(Stored data)
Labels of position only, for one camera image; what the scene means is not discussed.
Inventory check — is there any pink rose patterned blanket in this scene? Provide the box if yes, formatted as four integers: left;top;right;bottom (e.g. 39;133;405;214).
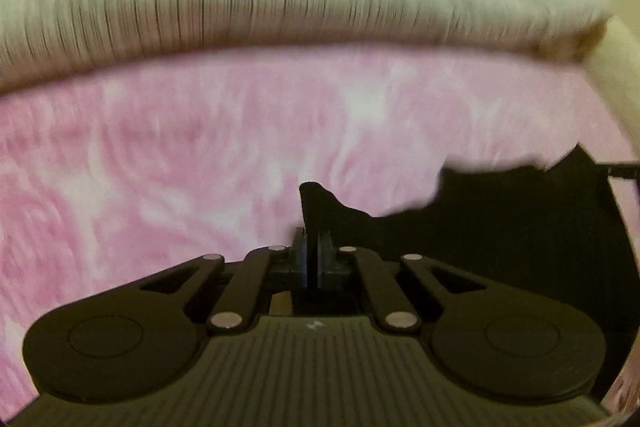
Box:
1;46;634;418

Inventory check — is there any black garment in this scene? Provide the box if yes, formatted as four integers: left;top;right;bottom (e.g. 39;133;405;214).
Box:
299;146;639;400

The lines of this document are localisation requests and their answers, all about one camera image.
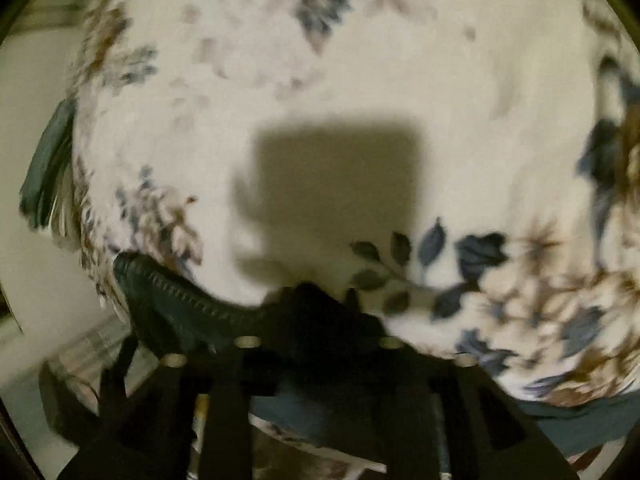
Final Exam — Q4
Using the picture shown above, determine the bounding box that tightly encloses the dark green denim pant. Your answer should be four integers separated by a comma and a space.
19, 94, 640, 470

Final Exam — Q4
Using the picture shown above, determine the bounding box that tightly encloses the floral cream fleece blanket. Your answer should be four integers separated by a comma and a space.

_PROBLEM DETAILS:_ Each line above that contains the word "formatted" should be copied.

_OUTPUT OF THE TASK:_
Inventory check — is there any pink rose patterned blanket in this scene? Provide the box if yes, formatted as four integers: left;top;right;bottom (e.g. 39;133;405;214).
Inventory check — is there any black garment in this scene? Provide the box if yes, formatted as four integers: left;top;right;bottom (e.g. 39;133;405;214).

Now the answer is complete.